**Exercise data:**
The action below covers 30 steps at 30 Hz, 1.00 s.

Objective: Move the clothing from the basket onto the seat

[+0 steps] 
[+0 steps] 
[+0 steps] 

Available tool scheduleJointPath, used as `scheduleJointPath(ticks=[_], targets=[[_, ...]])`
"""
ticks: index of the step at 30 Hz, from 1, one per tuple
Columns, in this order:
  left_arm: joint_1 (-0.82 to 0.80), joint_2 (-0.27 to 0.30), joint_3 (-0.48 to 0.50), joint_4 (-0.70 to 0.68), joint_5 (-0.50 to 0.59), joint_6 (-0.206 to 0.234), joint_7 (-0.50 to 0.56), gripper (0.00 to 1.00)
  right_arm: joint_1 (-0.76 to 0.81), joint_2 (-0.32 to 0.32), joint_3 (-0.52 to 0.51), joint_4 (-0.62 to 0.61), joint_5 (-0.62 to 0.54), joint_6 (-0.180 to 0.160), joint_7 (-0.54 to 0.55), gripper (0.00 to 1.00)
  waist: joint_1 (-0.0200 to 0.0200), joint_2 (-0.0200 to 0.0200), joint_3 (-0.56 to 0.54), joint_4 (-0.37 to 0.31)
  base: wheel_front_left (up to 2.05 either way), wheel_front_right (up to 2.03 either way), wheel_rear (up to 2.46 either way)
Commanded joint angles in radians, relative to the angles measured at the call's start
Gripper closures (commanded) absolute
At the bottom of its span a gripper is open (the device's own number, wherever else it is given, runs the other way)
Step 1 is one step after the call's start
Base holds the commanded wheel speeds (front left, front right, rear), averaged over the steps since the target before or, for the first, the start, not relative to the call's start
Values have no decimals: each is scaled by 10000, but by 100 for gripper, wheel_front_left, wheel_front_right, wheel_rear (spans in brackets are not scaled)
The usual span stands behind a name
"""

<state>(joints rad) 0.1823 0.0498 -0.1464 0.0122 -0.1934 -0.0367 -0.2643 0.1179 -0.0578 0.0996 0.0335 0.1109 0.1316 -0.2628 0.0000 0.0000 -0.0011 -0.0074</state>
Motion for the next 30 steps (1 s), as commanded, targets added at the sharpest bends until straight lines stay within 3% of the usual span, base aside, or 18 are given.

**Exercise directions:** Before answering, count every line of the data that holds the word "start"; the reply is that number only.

**Exercise result:** 3